Interesting Physician Perspective On NPs

Specialties NP

Published

I am not an NP. I am a full time rapid response nurse at a teaching hospital. This morning I stopped in to residents office to update the night residents on what had happened with their patients and what I had done. They were in the middel of sign out to the day team including several interns, residents, the chief resident and the attending. After I was done an intern speaks up and says "PMFB you should become a PA!". This was met with a rousing round of "NOooos" & "no way!" from the residents and attending. The intern looked confused. The chief resident leans over to her and says "PAs are at the bottom of the medical word. PMFB should become and NP, they are at the top of the nursing world".

The attending and other residents all readily agreed. I thought it was an interesting insight into physician thoughts about mid levels.

*** I believe you but don't see that information in the link you provied. I had already found that site as well but without goig to each school's website I didn't see how you could determine what kind of program they were. They used to list them by state with degree listed after. I notice they don't do that anymore.
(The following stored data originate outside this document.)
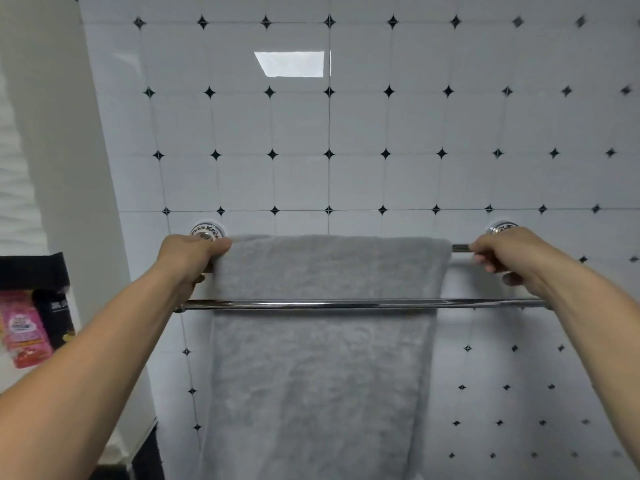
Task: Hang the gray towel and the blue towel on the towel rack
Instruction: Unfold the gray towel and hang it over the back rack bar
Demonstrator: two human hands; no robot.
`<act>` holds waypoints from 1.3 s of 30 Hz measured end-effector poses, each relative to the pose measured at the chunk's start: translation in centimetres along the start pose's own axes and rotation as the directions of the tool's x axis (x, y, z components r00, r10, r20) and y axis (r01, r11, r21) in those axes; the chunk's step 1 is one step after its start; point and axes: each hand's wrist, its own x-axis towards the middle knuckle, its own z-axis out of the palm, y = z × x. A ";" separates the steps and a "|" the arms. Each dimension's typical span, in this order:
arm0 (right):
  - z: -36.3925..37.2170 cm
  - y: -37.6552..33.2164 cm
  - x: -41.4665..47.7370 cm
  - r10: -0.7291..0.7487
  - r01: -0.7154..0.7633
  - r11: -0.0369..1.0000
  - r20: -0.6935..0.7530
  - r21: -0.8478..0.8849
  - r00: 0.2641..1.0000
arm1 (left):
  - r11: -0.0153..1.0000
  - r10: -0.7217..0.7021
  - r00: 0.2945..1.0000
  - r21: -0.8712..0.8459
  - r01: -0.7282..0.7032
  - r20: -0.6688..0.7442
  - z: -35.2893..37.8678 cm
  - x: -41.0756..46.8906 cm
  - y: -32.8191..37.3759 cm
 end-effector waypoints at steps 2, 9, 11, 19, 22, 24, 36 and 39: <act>0.2 0.2 -0.5 0.079 -0.077 0.996 0.048 -0.043 0.996 | 1.000 0.001 1.000 -0.001 -0.001 0.017 0.0 -0.2 0.3; 4.5 0.2 -1.3 0.046 -0.049 0.973 0.021 0.224 0.999 | 0.996 0.015 1.000 0.092 -0.015 0.004 0.9 -0.6 0.6; 4.3 -0.1 -1.0 0.057 -0.059 0.964 0.015 0.260 0.998 | 0.995 0.021 1.000 0.094 -0.023 0.019 0.6 -0.5 0.6; 4.0 -1.5 -0.3 -0.164 0.183 0.978 -0.171 0.102 0.972 | 0.979 0.112 0.991 0.162 -0.122 0.068 0.3 -1.5 -0.5; 4.0 -0.9 -0.8 -0.170 0.173 0.984 -0.066 0.033 0.983 | 0.974 0.147 0.981 0.156 -0.166 0.128 0.1 -1.9 -1.1; 3.6 -0.3 -1.4 -0.145 0.147 0.986 0.022 -0.083 0.989 | 0.965 0.143 0.975 0.193 -0.176 0.171 -0.1 -2.2 -1.3; 2.2 -0.1 -1.0 -0.137 0.127 0.987 -0.109 -0.098 0.985 | 0.950 0.163 0.975 0.244 -0.196 0.150 0.4 -1.3 -1.1; 2.5 0.5 -0.9 -0.171 0.162 0.984 -0.131 -0.072 0.977 | 0.931 0.134 0.978 0.319 -0.180 0.160 0.4 -1.1 -1.1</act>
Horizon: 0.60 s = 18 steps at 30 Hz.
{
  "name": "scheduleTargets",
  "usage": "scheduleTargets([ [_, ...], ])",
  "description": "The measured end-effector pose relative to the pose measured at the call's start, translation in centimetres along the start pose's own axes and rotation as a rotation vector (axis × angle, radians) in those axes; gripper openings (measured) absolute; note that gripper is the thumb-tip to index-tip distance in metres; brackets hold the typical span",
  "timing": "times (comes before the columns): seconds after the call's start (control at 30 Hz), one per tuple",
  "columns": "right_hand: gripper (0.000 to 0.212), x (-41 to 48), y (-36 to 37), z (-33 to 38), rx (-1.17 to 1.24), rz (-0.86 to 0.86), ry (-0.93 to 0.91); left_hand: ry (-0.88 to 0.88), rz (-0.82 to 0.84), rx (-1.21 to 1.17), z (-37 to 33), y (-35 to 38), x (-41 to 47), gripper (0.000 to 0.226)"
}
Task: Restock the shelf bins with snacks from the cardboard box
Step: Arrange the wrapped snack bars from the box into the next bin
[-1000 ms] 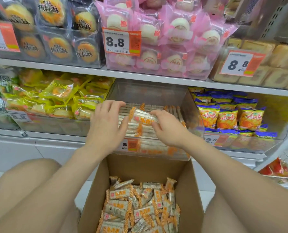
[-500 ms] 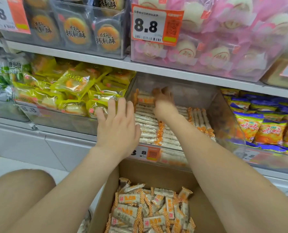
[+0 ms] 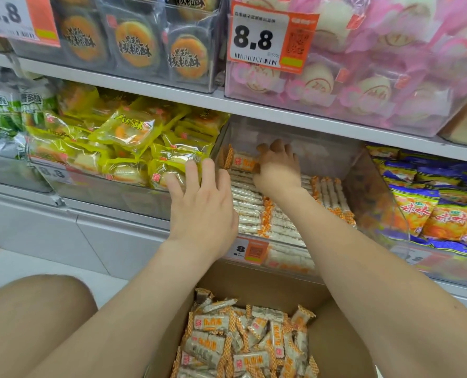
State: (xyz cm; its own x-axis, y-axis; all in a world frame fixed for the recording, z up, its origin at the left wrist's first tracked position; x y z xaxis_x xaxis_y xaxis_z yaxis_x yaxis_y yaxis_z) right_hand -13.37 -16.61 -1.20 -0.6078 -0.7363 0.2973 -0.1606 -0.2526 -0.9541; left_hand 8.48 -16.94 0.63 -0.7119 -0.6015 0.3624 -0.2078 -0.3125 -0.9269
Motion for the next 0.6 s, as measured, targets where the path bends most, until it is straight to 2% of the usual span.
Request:
scheduleTargets([
  [0.13, 0.052, -1.6, -1.4, 0.1, -0.053, -0.099, 0.017, -0.018, -0.001, -0.068, -0.2, -0.4, 0.0, 0.048],
  [0.23, 0.044, -4.4, -3.5, 0.0, -0.008, -0.101, -0.044, -0.023, -0.040, -0.116, -0.1, -1.0, -0.3, 0.039],
  [0.33, 0.033, -8.6, -6.4, -0.1, 0.214, -0.142, -0.170, 0.049, -0.178, -0.172, -0.2, -1.8, -1.3, 0.027],
  [0.4, 0.024, -12.4, -8.3, -0.1, 0.407, -0.144, -0.217, 0.120, -0.240, -0.325, -0.3, -2.8, -2.7, 0.015],
  [0.47, 0.015, -16.4, -9.9, -0.1, 0.503, -0.133, -0.269, 0.104, -0.168, -0.581, -0.4, -3.5, -4.8, 0.013],
  [0.53, 0.011, -19.7, -10.4, -0.3, 0.472, -0.026, -0.319, 0.000, 0.002, -0.811, -0.8, -2.9, -7.2, 0.014],
  [0.6, 0.012, -22.3, -9.7, -0.4, 0.317, 0.214, -0.395, 0.056, 0.214, -0.691, -1.1, -1.3, -9.2, 0.008],
])
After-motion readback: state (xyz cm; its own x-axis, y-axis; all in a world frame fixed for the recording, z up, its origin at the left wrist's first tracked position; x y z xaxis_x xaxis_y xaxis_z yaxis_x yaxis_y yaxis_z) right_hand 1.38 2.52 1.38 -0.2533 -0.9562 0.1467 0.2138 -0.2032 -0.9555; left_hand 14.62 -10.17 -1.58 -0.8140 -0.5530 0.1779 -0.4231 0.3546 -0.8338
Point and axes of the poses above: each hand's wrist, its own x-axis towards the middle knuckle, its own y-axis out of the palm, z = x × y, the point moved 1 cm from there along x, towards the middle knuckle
What has been the motivation for more and more programs going to the masters degree? Were PAs prepared at other levels shows to inadiquatly prepared?

I don't know a single listing that lists all programs and what degrees are offered. The one core0 provided has all the info, it just takes longer to get at because you'd need to click on each state individually. Take, for example my state of Texas. click on it, and you'll see each PA program in texas and which degree it offers (M, B, or C). In that case, there is one program offering a C, or B which is the program for those in the Army.

As for why the motivation for more programs to go for masters degree, i can't say definitively since i haven't read discussions of those decisions, however I'd venture to say it is in sync with all heatlhcare fields who have had degree creep. ask why NPs have chosen to go to DNP. answer is probably the same.

Specializes in burn ICU, SICU, ER, Trauma Rapid Response.

I don't know a single listing that lists all programs and what degrees are offered.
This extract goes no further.